34 of 69 comments (clear)

  1. Armor old new armor! by Anonymous Coward · · Score: 1

    New old pierce weapon armor!! âoeOld armor only âoeâoe armor! Cyber armor WEAPON,â said Armor!

    1. Re:Armor old new armor! by halivar · · Score: 1

      The only thing "astandard" here is the site that only handles US-ASCII characters in 2016. It's not defensible.

    2. Re:Armor old new armor! by U2xhc2hkb3QgU3Vja3M · · Score: 1

      I'm on a Mac and I also see accented characters all over the place.

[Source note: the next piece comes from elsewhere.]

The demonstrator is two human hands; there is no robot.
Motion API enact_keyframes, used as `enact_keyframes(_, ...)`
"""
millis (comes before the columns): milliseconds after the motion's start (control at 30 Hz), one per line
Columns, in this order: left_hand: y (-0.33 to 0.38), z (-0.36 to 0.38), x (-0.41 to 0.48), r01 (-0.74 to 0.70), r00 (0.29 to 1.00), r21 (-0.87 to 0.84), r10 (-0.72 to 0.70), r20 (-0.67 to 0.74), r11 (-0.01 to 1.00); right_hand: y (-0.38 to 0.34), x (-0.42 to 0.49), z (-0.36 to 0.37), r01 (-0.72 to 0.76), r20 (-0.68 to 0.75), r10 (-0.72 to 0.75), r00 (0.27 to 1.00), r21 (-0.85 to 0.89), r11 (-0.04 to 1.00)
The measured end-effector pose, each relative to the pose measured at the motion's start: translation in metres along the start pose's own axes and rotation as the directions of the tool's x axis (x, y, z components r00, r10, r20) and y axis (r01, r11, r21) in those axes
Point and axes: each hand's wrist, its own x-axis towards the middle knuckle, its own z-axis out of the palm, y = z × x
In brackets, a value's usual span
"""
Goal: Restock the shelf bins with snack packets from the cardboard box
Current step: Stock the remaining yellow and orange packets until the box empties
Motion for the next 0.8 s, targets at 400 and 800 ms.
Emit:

    3. Re:Armor old new armor! by KGIII · · Score: 1

      Is that true? ½ ¼ ¥ € £ © ® etc... I thought those were early Unicode. It does make sense, though.

      --
      "So long and thanks for all the fish."
    4. Re:Armor old new armor! by halivar · · Score: 1

      Nope! Those are all high ASCII.

    5. Re:Armor old new armor! by KGIII · · Score: 1

      Thanks! I wasn't sure which ones where which. There's a slew of 'em that pass through the filters. I do believe they'll be fixing Unicode in the stories but not adding the full list to the comments. At least something along those lines. (I've been paying attention to the various comments made by our new overlords. They've specifically referenced fixing them in stories but not in any other context.)

      --
      "So long and thanks for all the fish."
  2. You were warned by Gravis+Zero · · Score: 1, Troll

    You have been warned repeatedly that you Flash and Java plugins/addons/extensions are insecure and that you should uninstall them. Therefore, if you still have Flash or Java installed and you get compromised because of it, you only have yourself to blame.

    --
    Anons need not reply. Questions end with a question mark.
    1. Re:You were warned by GrumpySteen · · Score: 5, Interesting

      You have been warned repeatedly that cars are dangerous. Therefore, if you still get in a car and you get hurt or killed by a drunk driver, you only have yourself to blame.

      Yeah, no. Blaming the victim doesn't accomplish anything other than making sure that nothing changes and nothing gets better.

      Until companies are actually held liable for the damage that their insecure software causes, they will keep creating insecure software because it's cheaper and more profitable than taking the time to make it secure.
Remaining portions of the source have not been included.